▶ **YOUR GOAL**
The answer must consist of every record below, reproduced exactly.

==========

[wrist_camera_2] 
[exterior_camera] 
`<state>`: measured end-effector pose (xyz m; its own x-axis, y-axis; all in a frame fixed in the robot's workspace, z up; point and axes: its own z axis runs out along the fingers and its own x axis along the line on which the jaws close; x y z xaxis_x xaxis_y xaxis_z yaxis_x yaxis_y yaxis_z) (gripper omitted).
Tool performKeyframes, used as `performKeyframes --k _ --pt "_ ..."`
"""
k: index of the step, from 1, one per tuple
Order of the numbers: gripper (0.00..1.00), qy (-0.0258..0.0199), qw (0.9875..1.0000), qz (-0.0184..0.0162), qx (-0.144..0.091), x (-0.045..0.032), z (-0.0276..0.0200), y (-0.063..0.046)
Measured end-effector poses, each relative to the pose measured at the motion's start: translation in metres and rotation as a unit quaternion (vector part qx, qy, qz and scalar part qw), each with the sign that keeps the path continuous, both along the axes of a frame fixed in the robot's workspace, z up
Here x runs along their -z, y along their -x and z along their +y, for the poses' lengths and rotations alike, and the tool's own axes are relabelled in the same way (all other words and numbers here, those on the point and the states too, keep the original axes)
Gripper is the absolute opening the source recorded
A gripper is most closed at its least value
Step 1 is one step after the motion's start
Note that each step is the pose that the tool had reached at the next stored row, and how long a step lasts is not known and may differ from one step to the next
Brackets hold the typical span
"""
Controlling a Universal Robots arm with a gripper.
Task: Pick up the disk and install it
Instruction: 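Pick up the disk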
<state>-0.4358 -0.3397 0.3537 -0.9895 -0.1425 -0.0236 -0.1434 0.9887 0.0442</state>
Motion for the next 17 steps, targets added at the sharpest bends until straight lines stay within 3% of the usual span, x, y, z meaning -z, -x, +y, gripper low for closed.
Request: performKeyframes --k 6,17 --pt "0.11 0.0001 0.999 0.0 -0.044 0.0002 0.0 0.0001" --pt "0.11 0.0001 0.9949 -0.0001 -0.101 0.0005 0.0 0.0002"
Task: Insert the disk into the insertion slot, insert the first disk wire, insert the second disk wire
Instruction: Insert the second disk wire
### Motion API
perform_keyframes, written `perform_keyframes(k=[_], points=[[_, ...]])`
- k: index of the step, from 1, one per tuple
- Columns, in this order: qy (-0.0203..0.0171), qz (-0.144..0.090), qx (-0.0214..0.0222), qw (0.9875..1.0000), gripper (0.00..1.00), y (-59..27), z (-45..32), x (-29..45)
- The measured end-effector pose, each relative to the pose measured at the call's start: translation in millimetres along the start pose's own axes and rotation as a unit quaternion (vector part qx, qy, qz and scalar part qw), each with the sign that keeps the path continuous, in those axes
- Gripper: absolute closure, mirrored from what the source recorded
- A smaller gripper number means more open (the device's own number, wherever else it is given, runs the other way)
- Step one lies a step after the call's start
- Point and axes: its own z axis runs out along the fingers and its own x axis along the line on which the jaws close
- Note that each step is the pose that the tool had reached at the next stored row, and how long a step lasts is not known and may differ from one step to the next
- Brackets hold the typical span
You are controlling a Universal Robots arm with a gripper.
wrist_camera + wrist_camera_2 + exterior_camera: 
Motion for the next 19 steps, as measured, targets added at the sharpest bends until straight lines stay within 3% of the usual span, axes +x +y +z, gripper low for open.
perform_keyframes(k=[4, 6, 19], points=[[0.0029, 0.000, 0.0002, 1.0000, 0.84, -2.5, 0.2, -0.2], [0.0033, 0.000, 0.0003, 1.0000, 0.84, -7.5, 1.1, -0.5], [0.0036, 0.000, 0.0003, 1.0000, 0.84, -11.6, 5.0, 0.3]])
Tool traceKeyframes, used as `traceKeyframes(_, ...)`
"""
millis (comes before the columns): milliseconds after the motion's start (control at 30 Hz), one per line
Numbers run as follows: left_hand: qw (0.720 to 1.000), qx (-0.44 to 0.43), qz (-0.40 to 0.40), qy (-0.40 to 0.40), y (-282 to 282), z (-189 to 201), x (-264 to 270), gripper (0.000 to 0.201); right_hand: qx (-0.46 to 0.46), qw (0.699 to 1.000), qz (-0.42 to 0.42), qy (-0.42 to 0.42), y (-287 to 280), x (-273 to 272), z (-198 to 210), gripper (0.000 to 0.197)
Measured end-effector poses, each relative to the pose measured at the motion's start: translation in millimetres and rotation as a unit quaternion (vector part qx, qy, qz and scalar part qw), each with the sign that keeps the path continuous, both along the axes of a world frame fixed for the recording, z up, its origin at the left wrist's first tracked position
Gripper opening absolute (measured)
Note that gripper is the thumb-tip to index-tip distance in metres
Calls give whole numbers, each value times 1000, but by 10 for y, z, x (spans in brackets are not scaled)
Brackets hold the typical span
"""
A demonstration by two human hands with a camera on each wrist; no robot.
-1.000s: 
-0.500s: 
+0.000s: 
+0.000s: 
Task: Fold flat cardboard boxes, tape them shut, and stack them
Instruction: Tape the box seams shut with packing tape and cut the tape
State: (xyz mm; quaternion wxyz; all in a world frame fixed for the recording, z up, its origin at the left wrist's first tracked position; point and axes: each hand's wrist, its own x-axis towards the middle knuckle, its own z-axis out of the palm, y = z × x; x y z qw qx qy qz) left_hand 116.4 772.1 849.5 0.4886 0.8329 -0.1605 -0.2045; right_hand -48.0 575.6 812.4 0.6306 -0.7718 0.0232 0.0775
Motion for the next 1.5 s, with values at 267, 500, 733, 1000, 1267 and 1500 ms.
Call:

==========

▶ **RESPONSE TO THIS EXERCISE**
[wrist_camera_2] 
[exterior_camera] 
`<state>`: measured end-effector pose (xyz m; its own x-axis, y-axis; all in a frame fixed in the robot's workspace, z up; point and axes: its own z axis runs out along the fingers and its own x axis along the line on which the jaws close; x y z xaxis_x xaxis_y xaxis_z yaxis_x yaxis_y yaxis_z) (gripper omitted).
Tool performKeyframes, used as `performKeyframes --k _ --pt "_ ..."`
"""
k: index of the step, from 1, one per tuple
Order of the numbers: gripper (0.00..1.00), qy (-0.0258..0.0199), qw (0.9875..1.0000), qz (-0.0184..0.0162), qx (-0.144..0.091), x (-0.045..0.032), z (-0.0276..0.0200), y (-0.063..0.046)
Measured end-effector poses, each relative to the pose measured at the motion's start: translation in metres and rotation as a unit quaternion (vector part qx, qy, qz and scalar part qw), each with the sign that keeps the path continuous, both along the axes of a frame fixed in the robot's workspace, z up
Here x runs along their -z, y along their -x and z along their +y, for the poses' lengths and rotations alike, and the tool's own axes are relabelled in the same way (all other words and numbers here, those on the point and the states too, keep the original axes)
Gripper is the absolute opening the source recorded
A gripper is most closed at its least value
Step 1 is one step after the motion's start
Note that each step is the pose that the tool had reached at the next stored row, and how long a step lasts is not known and may differ from one step to the next
Brackets hold the typical span
"""
Controlling a Universal Robots arm with a gripper.
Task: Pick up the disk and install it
Instruction: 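Pick up the disk
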<state>-0.4358 -0.3397 0.3537 -0.9895 -0.1425 -0.0236 -0.1434 0.9887 0.0442</state>
Motion for the next 17 steps, targets added at the sharpest bends until straight lines stay within 3% of the usual span, x, y, z meaning -z, -x, +y, gripper low for closed.
Request: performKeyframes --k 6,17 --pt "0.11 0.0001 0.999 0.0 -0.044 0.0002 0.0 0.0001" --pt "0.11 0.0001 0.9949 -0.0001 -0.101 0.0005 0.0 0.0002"
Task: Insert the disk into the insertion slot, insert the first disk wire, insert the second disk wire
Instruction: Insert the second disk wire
### Motion API
perform_keyframes, written `perform_keyframes(k=[_], points=[[_, ...]])`
- k: index of the step, from 1, one per tuple
- Columns, in this order: qy (-0.0203..0.0171), qz (-0.144..0.090), qx (-0.0214..0.0222), qw (0.9875..1.0000), gripper (0.00..1.00), y (-59..27), z (-45..32), x (-29..45)
- The measured end-effector pose, each relative to the pose measured at the call's start: translation in millimetres along the start pose's own axes and rotation as a unit quaternion (vector part qx, qy, qz and scalar part qw), each with the sign that keeps the path continuous, in those axes
- Gripper: absolute closure, mirrored from what the source recorded
- A smaller gripper number means more open (the device's own number, wherever else it is given, runs the other way)
- Step one lies a step after the call's start
- Point and axes: its own z axis runs out along the fingers and its own x axis along the line on which the jaws close
- Note that each step is the pose that the tool had reached at the next stored row, and how long a step lasts is not known and may differ from one step to the next
- Brackets hold the typical span
You are controlling a Universal Robots arm with a gripper.
wrist_camera + wrist_camera_2 + exterior_camera: 
Motion for the next 19 steps, as measured, targets added at the sharpest bends until straight lines stay within 3% of the usual span, axes +x +y +z, gripper low for open.
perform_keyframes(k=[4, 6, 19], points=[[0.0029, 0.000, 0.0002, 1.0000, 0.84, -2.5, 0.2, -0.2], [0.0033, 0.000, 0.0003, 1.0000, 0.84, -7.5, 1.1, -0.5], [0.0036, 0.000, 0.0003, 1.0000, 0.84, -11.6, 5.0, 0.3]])
Tool traceKeyframes, used as `traceKeyframes(_, ...)`
"""
millis (comes before the columns): milliseconds after the motion's start (control at 30 Hz), one per line
Numbers run as follows: left_hand: qw (0.720 to 1.000), qx (-0.44 to 0.43), qz (-0.40 to 0.40), qy (-0.40 to 0.40), y (-282 to 282), z (-189 to 201), x (-264 to 270), gripper (0.000 to 0.201); right_hand: qx (-0.46 to 0.46), qw (0.699 to 1.000), qz (-0.42 to 0.42), qy (-0.42 to 0.42), y (-287 to 280), x (-273 to 272), z (-198 to 210), gripper (0.000 to 0.197)
Measured end-effector poses, each relative to the pose measured at the motion's start: translation in millimetres and rotation as a unit quaternion (vector part qx, qy, qz and scalar part qw), each with the sign that keeps the path continuous, both along the axes of a world frame fixed for the recording, z up, its origin at the left wrist's first tracked position
Gripper opening absolute (measured)
Note that gripper is the thumb-tip to index-tip distance in metres
Calls give whole numbers, each value times 1000, but by 10 for y, z, x (spans in brackets are not scaled)
Brackets hold the typical span
"""
A demonstration by two human hands with a camera on each wrist; no robot.
-1.000s: 
-0.500s: 
+0.000s: 
+0.000s: 
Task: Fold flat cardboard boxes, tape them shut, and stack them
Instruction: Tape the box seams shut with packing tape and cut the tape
State: (xyz mm; quaternion wxyz; all in a world frame fixed for the recording, z up, its origin at the left wrist's first tracked position; point and axes: each hand's wrist, its own x-axis towards the middle knuckle, its own z-axis out of the palm, y = z × x; x y z qw qx qy qz) left_hand 116.4 772.1 849.5 0.4886 0.8329 -0.1605 -0.2045; right_hand -48.0 575.6 812.4 0.6306 -0.7718 0.0232 0.0775
Motion for the next 1.5 s, with values at 267, 500, 733, 1000, 1267 and 1500 ms.
Call:

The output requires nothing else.